双六(すごろく)はサイコロを振り、出た目の分だけ駒を進め、先に上がるのを競うボードゲームです。お正月に家族や友人と遊んだ記憶がある方は多いことでしょう。実は、この双六には大きく分けて2種類あります。絵が描かれた盤上にマス目があって、複数のプレーヤーが同じスタート地点から上がりを目指すものは「絵双六」と呼ばれます。一方、2人のプレーヤーが白い石を使う者と、黒い石を使う者に分かれて、手持ちの15枚の駒をどちらが先にゴールさせるかを競うものは「盤双六」といいます。歴史的には後者の方が圧倒的に古く、今から5000年以上前の古代エジプトで興じられていた「セネト」というボードゲームがそのルーツではないかという説があります。

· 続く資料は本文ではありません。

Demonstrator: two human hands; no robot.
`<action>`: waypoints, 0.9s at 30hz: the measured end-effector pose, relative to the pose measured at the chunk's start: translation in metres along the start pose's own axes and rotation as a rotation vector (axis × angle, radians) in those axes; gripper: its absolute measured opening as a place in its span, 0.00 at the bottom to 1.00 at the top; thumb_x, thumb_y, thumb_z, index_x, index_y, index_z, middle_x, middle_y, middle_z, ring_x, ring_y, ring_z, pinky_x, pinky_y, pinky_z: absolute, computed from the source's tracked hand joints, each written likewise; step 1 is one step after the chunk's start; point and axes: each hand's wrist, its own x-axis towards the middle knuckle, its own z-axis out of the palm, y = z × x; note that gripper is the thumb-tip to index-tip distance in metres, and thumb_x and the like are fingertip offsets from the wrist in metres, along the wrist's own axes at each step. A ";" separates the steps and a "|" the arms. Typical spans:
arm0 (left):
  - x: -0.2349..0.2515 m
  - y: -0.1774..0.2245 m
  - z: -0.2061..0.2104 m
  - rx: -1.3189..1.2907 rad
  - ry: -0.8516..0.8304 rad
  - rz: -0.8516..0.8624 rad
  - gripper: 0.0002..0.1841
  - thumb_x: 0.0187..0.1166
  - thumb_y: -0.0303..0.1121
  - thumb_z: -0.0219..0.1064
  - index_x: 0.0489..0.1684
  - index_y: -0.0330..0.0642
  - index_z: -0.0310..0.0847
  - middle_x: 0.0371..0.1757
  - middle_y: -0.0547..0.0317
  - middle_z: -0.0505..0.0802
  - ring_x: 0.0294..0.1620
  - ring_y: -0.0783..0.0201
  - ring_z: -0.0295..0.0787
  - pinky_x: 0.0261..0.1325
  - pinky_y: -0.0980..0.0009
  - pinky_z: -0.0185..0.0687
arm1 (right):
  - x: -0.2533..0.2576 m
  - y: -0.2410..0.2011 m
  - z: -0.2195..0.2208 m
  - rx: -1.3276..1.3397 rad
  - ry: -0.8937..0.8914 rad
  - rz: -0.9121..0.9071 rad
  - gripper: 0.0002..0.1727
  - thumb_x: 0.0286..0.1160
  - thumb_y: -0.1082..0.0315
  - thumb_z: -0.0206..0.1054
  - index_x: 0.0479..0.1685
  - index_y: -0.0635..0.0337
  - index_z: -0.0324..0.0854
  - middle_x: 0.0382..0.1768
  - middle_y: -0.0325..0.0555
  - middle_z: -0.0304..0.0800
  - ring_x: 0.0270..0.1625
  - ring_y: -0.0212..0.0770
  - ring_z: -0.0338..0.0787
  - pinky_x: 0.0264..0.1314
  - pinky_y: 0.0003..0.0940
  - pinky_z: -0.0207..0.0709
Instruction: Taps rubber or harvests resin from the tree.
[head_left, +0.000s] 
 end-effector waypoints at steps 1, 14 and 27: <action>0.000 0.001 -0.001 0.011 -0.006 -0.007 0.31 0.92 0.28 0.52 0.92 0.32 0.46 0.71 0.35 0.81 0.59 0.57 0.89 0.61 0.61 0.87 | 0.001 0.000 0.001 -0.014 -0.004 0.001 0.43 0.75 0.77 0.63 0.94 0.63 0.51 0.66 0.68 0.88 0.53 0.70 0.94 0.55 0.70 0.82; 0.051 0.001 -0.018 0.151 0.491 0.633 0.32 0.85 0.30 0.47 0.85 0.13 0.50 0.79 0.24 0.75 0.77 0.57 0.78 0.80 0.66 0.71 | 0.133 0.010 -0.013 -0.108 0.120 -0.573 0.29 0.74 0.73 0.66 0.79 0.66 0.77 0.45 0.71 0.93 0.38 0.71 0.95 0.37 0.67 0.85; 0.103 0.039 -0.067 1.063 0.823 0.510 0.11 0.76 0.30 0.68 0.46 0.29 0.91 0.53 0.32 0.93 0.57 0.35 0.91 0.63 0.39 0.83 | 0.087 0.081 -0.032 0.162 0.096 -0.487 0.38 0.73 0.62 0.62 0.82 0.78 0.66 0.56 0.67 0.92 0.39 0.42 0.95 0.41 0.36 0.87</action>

このターウィラも盤双六の一種で、1959年にエジプトの首都カイロで収集したものです。ターウィラという名前はアラビア語の呼称で、世界的にはバックギャモンの名でよく知られています。サイコロの出目という偶然の要素が大きく勝敗を左右しますが、その一方で自分の駒をいかに早く進め、相手を封じ込めるかという戦略も考える必要があります。例えば、相手の駒が2つ以上存在する場所に、自分の駒を進めることは出来ないというルールや、相手の駒が1つ存在する場所に、自分の駒を進めると、相手の駒を一時的にゲームから追い出すことが出来るというルールがあります。
盤双六は7世紀に日本へもたらされたと考えられています。のめりこんでしまう貴族は少なくなかったようで、持統天皇が双六禁止令を出した記録も残されています。古い時代から人々を熱狂させ、今も子どもから大人まで楽しませている双六は、普遍的な魅力を備えた遊戯と言っても過言ではないでしょう。